What makes an acoustic warning audible, and be able to convey the appropriate information such as urgency or need for action? It is just a case of, the louder the better? Not necessarily: a startle or fright reaction should be avoided, as this can delay the person in taking the appropriate action. Advice in BS EN ISO 7731:2008 is that the signal should be designed to be audible in comparison to the background or ambient noise against which it is competing, and so should be distinctive in frequency content. It should not have a very rapid onset or change in sound level. Two dominant components are recommended, with time-varying signals preferred, for example pulsing on/off or varying frequencies. Needless to say, acoustic warnings should have these qualities in those areas in which they are intended to be heard.
What if the people who need to hear the warning are wearing hearing protection? Acoustic warning signal design can also take this into account. Distinctiveness remains the key, as both the warning signal and the background noise will be reduced. Employers should however check both distinctiveness and overall sound level with hearing protection.

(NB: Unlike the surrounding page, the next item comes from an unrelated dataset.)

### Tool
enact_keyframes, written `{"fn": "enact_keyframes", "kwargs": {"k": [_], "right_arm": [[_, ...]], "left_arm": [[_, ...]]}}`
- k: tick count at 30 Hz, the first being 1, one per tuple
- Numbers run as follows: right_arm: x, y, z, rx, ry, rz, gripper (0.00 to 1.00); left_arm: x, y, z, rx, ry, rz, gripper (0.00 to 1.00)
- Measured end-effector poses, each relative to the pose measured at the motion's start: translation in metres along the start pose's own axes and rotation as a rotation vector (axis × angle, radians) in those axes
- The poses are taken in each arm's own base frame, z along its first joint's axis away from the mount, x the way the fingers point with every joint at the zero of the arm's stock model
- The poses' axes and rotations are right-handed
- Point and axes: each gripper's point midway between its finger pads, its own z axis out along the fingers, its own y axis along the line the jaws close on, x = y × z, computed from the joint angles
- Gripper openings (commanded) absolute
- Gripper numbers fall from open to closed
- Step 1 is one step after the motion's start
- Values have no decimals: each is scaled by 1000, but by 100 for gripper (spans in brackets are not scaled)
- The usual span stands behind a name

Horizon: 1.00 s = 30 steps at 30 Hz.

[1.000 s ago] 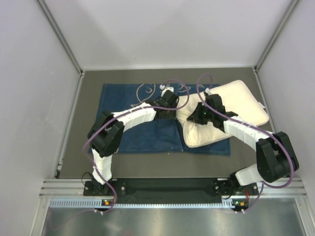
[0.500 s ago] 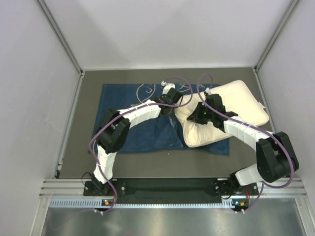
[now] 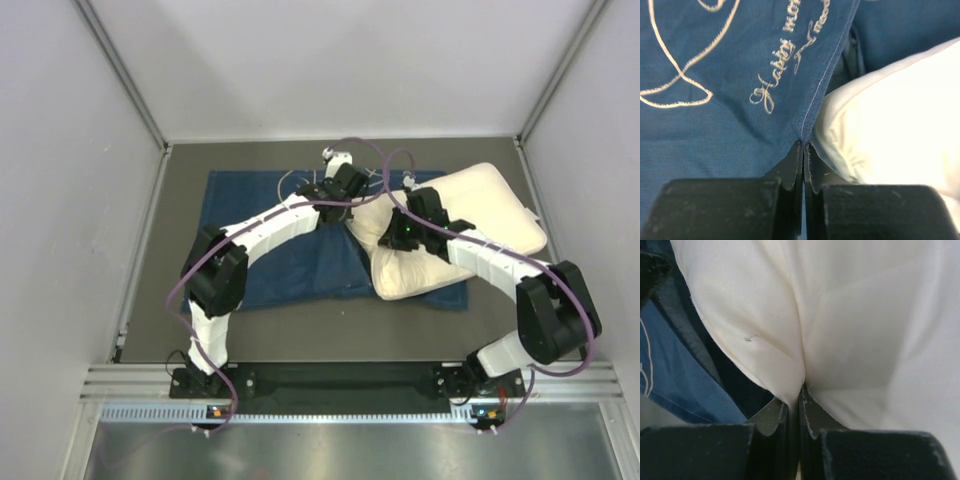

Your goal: Put the pillow into the pillowcase

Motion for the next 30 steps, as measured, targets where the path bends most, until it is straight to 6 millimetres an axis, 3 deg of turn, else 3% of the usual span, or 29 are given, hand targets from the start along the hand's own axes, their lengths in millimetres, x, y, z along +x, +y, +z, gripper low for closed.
{"fn": "enact_keyframes", "kwargs": {"k": [5, 10, 19, 30], "right_arm": [[2, -1, 3, 33, 0, -58, 0], [-1, 1, 7, 47, 14, -75, 0], [-48, 36, 53, -10, 45, -120, 0], [-58, 49, 81, -74, 64, -83, 0]], "left_arm": [[-19, -5, -10, 12, -24, -4, 0], [-15, -8, -12, 33, -3, 6, 0], [0, -18, -22, 104, 47, 4, 0], [2, -21, -42, 153, 94, 5, 0]]}}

The Health and Safety (Safety Signs and Signals) Regulations 1996 state that acoustic signals must be ‘considerably higher than the level of ambient noise’, and ‘easily recognizable’. Guidance in HSE publication L64 to the phrase ‘considerably higher’ states “acoustic signals should be set at a level which is considerably higher in terms of frequency than the ambient noise, for example 10 dB above the level of ambient noise at that frequency.”. This, in the author’s view is ambiguous, and simplistic, and BS EN ISO 7731:2008 gives much more sophisticated and helpful advice on making sure that acoustic warnings are audible. It may be that HSE agrees on this point, since its published operational guidance (internal advice to inspectors) recommends that BS EN ISO 7731:2008 is used in assessing acoustic warning signals in the workplace, for example when investigating accidents and incidents.